> Dataset excerpt:
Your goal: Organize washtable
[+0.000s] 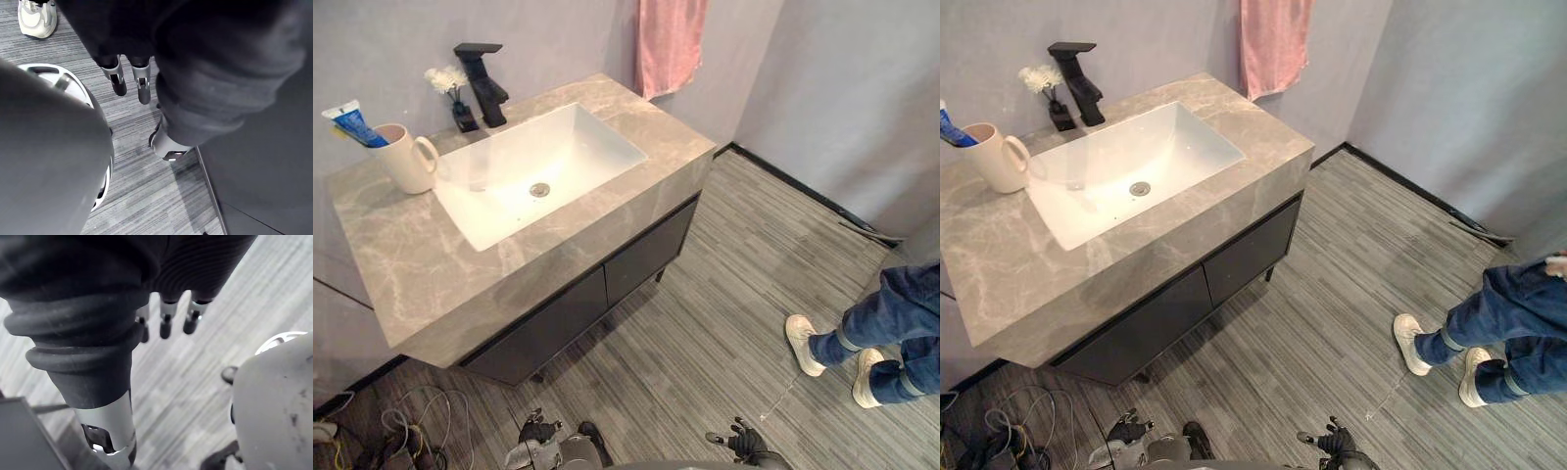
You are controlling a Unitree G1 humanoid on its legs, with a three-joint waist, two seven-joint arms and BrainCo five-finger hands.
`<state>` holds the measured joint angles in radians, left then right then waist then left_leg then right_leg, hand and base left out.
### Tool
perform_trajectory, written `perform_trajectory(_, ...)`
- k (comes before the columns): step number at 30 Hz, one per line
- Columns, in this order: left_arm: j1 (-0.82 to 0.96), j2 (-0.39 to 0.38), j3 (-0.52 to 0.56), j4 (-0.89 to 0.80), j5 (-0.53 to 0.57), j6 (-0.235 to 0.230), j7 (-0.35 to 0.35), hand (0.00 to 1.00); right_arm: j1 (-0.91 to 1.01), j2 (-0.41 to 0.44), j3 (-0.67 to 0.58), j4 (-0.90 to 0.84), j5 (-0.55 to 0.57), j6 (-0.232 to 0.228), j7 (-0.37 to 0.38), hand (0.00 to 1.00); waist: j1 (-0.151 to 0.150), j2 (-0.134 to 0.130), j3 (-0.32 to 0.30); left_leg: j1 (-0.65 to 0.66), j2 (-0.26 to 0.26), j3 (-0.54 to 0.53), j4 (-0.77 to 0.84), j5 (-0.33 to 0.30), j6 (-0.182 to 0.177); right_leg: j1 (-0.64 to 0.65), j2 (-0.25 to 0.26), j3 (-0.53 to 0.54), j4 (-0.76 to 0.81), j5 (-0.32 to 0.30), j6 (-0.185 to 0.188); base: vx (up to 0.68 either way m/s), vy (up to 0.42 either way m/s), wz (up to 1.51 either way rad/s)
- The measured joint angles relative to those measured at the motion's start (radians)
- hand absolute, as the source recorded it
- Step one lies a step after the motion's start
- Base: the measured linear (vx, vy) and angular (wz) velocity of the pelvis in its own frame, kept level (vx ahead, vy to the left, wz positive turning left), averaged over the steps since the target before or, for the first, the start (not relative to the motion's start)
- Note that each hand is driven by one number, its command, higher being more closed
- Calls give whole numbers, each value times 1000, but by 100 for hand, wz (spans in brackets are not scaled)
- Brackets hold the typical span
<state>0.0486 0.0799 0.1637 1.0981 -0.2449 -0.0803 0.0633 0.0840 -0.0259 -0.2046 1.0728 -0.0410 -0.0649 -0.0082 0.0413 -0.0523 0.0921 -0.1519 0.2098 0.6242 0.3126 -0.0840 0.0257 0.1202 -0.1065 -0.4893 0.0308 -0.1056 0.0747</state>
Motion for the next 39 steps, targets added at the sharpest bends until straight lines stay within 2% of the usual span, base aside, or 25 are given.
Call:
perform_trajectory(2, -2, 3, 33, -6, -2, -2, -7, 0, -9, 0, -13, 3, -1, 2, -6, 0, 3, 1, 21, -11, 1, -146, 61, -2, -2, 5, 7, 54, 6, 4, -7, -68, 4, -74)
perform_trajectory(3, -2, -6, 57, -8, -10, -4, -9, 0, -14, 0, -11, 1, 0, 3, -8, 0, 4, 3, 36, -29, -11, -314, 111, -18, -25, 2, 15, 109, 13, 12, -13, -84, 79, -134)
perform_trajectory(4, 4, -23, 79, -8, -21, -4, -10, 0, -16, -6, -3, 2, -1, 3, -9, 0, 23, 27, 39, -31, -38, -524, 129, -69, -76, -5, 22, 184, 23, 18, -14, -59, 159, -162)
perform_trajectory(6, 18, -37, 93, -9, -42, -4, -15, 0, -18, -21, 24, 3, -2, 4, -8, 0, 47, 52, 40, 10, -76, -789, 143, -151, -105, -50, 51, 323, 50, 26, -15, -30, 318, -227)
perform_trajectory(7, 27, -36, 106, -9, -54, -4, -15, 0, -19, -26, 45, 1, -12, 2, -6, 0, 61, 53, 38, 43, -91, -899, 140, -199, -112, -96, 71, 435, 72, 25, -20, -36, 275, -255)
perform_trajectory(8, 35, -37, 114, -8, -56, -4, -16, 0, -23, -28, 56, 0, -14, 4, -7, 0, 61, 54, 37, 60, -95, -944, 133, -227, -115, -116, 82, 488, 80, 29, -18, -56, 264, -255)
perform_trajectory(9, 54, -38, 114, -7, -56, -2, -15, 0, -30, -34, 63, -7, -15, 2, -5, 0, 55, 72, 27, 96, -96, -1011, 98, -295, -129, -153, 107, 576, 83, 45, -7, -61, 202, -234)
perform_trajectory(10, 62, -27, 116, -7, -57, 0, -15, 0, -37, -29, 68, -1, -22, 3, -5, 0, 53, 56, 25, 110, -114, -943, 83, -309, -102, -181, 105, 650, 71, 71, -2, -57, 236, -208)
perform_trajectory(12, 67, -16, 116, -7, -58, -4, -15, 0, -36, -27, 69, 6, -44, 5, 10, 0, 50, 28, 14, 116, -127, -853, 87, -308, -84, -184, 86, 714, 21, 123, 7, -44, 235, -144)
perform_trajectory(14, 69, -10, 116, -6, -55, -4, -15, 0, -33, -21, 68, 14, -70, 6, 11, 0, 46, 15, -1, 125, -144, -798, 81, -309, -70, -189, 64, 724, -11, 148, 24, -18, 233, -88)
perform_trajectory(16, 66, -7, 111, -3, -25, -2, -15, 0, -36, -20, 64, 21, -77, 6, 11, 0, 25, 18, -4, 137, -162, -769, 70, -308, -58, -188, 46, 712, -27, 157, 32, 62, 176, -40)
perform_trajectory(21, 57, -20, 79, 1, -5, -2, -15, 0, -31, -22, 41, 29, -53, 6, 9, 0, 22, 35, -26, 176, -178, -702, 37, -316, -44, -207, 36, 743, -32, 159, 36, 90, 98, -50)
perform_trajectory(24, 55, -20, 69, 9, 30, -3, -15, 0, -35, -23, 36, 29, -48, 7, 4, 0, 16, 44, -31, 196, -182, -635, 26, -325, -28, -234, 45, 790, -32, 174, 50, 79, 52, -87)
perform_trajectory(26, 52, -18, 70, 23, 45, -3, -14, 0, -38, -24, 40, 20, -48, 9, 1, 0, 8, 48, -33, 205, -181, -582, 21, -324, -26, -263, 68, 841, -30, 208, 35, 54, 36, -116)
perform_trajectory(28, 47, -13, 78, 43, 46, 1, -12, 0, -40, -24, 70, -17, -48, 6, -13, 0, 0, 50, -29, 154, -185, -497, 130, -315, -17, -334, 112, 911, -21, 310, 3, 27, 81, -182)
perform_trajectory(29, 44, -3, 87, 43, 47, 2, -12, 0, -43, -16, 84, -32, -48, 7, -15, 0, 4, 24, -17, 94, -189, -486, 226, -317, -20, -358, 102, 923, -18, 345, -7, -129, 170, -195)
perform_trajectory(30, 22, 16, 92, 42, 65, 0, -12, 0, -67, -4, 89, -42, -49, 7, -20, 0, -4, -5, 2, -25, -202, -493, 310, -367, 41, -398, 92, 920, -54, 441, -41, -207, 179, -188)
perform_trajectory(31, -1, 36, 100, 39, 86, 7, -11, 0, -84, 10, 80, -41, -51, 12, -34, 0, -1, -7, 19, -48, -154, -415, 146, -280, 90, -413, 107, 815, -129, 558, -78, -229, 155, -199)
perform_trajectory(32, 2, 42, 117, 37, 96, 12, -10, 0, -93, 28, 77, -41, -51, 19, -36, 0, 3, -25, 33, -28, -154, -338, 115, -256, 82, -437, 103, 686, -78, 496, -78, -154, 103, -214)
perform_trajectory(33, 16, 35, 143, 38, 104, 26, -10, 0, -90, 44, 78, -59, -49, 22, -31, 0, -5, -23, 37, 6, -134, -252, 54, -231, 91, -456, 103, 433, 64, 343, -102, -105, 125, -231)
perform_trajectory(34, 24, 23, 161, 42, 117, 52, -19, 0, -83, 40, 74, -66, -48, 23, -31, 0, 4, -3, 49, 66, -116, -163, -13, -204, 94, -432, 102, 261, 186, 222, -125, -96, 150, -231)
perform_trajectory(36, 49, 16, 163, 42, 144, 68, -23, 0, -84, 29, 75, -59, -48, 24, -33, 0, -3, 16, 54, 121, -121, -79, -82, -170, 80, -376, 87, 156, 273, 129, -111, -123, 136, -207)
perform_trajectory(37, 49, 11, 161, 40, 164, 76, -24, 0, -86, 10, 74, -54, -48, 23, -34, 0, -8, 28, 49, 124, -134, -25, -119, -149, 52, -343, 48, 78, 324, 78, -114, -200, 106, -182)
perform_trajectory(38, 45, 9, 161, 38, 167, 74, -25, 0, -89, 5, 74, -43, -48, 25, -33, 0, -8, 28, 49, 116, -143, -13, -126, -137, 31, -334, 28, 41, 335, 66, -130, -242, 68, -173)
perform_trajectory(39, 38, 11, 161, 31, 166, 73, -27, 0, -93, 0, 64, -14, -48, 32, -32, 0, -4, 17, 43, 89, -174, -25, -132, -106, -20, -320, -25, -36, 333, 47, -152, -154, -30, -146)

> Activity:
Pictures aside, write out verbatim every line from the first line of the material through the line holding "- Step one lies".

> Answer to the exercise:
Your goal: Organize washtable
[+0.000s] 
You are controlling a Unitree G1 humanoid on its legs, with a three-joint waist, two seven-joint arms and BrainCo five-finger hands.
`<state>` holds the measured joint angles in radians, left then right then waist then left_leg then right_leg, hand and base left out.
### Tool
perform_trajectory, written `perform_trajectory(_, ...)`
- k (comes before the columns): step number at 30 Hz, one per line
- Columns, in this order: left_arm: j1 (-0.82 to 0.96), j2 (-0.39 to 0.38), j3 (-0.52 to 0.56), j4 (-0.89 to 0.80), j5 (-0.53 to 0.57), j6 (-0.235 to 0.230), j7 (-0.35 to 0.35), hand (0.00 to 1.00); right_arm: j1 (-0.91 to 1.01), j2 (-0.41 to 0.44), j3 (-0.67 to 0.58), j4 (-0.90 to 0.84), j5 (-0.55 to 0.57), j6 (-0.232 to 0.228), j7 (-0.37 to 0.38), hand (0.00 to 1.00); waist: j1 (-0.151 to 0.150), j2 (-0.134 to 0.130), j3 (-0.32 to 0.30); left_leg: j1 (-0.65 to 0.66), j2 (-0.26 to 0.26), j3 (-0.54 to 0.53), j4 (-0.77 to 0.84), j5 (-0.33 to 0.30), j6 (-0.182 to 0.177); right_leg: j1 (-0.64 to 0.65), j2 (-0.25 to 0.26), j3 (-0.53 to 0.54), j4 (-0.76 to 0.81), j5 (-0.32 to 0.30), j6 (-0.185 to 0.188); base: vx (up to 0.68 either way m/s), vy (up to 0.42 either way m/s), wz (up to 1.51 either way rad/s)
- The measured joint angles relative to those measured at the motion's start (radians)
- hand absolute, as the source recorded it
- Step one lies a step after the motion's start

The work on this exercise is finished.